**What is required:**
What are the lines, word for word, from the line with "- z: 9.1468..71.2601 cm" up to and including the line with "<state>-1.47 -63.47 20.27" in the records below? Omit the pictures.

(Records excerpted from a collection)
══════

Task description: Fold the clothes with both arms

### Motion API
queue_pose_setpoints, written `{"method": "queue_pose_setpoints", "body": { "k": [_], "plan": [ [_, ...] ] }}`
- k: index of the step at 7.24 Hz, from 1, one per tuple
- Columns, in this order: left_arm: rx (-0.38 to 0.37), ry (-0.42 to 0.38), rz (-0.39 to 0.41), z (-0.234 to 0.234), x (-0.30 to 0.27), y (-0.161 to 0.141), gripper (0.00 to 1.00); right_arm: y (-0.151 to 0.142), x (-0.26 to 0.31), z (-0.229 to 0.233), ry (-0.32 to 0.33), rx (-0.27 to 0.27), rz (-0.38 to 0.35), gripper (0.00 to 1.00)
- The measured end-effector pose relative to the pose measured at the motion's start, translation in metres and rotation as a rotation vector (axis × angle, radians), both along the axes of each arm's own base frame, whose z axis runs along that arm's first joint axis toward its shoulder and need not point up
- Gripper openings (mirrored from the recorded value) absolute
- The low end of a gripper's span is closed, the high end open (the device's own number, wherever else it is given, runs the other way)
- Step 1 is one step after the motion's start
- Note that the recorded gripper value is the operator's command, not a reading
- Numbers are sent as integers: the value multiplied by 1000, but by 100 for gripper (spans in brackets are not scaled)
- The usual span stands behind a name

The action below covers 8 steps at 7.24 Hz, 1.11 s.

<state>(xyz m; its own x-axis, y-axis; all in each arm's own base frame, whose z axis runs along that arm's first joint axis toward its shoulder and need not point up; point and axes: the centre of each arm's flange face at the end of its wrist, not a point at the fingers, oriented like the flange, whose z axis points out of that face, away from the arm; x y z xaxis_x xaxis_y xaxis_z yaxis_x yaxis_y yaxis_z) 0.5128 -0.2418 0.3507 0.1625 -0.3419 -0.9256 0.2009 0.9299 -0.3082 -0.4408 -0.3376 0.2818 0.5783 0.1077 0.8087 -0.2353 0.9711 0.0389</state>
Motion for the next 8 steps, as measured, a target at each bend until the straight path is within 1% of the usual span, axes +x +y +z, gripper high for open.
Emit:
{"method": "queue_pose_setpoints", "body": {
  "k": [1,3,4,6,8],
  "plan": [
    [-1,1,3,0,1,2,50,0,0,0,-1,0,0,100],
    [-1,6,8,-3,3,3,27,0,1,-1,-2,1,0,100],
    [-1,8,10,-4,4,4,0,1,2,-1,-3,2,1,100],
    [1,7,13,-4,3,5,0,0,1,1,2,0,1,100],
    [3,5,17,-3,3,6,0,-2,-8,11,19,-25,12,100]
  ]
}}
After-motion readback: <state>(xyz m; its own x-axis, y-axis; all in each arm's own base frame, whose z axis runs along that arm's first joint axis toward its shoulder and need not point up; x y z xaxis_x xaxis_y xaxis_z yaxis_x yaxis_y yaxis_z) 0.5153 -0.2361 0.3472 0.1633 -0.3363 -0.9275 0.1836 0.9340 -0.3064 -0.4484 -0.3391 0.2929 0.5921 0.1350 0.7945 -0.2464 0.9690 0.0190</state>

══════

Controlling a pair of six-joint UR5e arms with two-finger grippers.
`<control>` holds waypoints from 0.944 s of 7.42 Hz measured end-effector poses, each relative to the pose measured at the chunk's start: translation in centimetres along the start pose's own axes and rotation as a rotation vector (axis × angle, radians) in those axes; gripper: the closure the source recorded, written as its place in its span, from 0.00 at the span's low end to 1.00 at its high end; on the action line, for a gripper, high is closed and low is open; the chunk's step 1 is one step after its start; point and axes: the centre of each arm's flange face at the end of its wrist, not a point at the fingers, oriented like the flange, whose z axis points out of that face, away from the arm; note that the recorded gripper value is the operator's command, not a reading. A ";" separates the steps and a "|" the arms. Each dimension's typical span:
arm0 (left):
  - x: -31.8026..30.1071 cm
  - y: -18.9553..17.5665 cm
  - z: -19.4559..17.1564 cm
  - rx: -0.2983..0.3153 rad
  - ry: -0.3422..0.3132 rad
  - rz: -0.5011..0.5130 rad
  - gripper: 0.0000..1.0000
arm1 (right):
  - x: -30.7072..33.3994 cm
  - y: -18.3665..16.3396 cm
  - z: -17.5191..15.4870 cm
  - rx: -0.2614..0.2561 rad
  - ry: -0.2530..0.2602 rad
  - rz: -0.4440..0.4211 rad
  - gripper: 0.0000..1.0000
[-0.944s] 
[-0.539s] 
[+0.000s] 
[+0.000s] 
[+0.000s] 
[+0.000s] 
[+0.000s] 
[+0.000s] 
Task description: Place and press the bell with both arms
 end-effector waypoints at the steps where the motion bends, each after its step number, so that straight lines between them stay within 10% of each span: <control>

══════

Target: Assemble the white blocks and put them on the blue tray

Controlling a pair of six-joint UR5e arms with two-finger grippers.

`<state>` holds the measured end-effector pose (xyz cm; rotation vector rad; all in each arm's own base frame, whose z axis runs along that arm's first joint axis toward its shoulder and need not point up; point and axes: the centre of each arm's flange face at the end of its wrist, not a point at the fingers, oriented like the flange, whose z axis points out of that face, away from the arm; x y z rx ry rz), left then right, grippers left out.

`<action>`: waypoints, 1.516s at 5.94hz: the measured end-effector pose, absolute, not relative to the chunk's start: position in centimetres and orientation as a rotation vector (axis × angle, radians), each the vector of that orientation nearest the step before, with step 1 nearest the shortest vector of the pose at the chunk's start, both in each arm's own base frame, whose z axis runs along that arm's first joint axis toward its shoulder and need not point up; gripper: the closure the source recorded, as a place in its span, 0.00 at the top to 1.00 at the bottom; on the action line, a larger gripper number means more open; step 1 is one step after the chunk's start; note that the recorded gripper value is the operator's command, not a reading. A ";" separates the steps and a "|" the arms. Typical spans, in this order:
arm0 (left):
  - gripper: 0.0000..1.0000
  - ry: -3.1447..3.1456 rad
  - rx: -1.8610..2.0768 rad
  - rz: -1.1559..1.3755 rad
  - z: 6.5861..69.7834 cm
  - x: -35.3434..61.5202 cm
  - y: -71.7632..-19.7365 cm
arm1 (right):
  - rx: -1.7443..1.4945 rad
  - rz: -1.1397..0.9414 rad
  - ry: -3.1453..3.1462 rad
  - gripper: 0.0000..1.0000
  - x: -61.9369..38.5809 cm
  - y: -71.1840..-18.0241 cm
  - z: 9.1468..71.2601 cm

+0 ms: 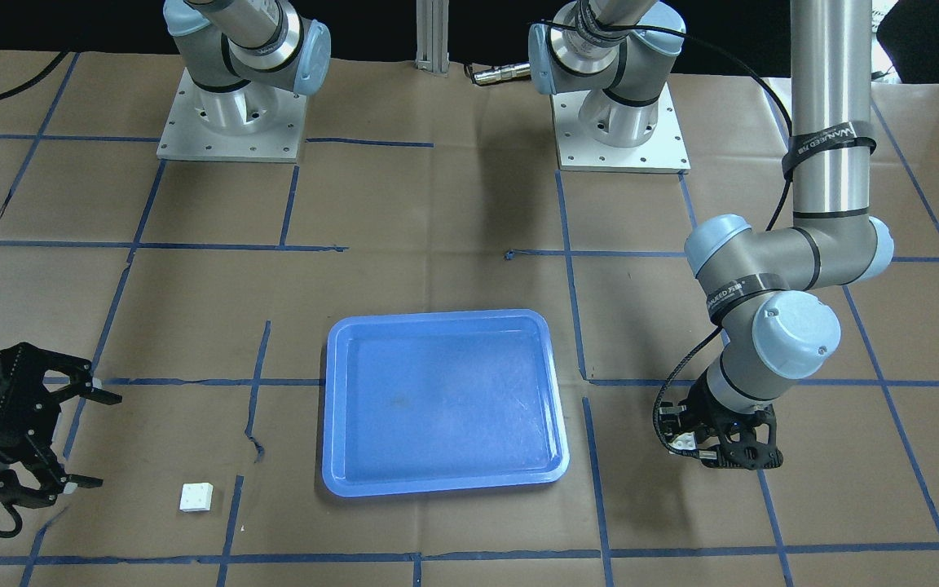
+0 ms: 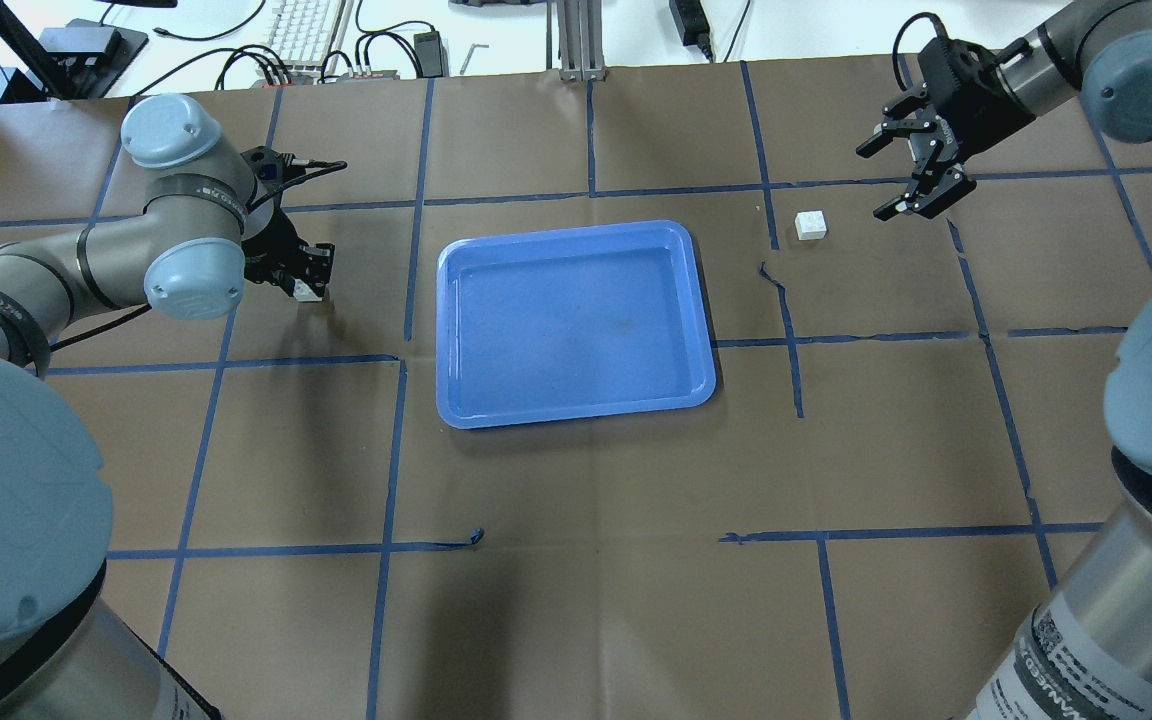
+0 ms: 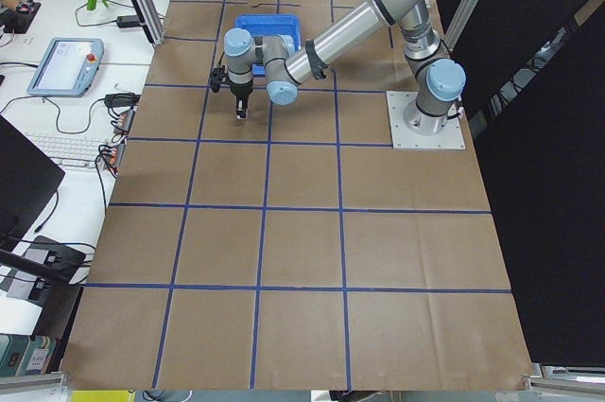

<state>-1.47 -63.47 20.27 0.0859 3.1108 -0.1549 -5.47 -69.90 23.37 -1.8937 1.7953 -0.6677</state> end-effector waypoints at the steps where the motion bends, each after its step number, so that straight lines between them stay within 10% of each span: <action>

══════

**Result:**
  - z: 9.1468..71.2601 cm

+0 ms: 
+0 ms: 
+0 ms: 

<state>-1.47 -63.47 20.27 0.0859 3.1108 -0.1549 -5.47 -69.90 23.37 -1.8937 1.7953 -0.6677</state> end-effector waypoints at the steps where the motion bends, each after its step number, so that straight lines between them stay within 10% of each span: <action>

No more output is required.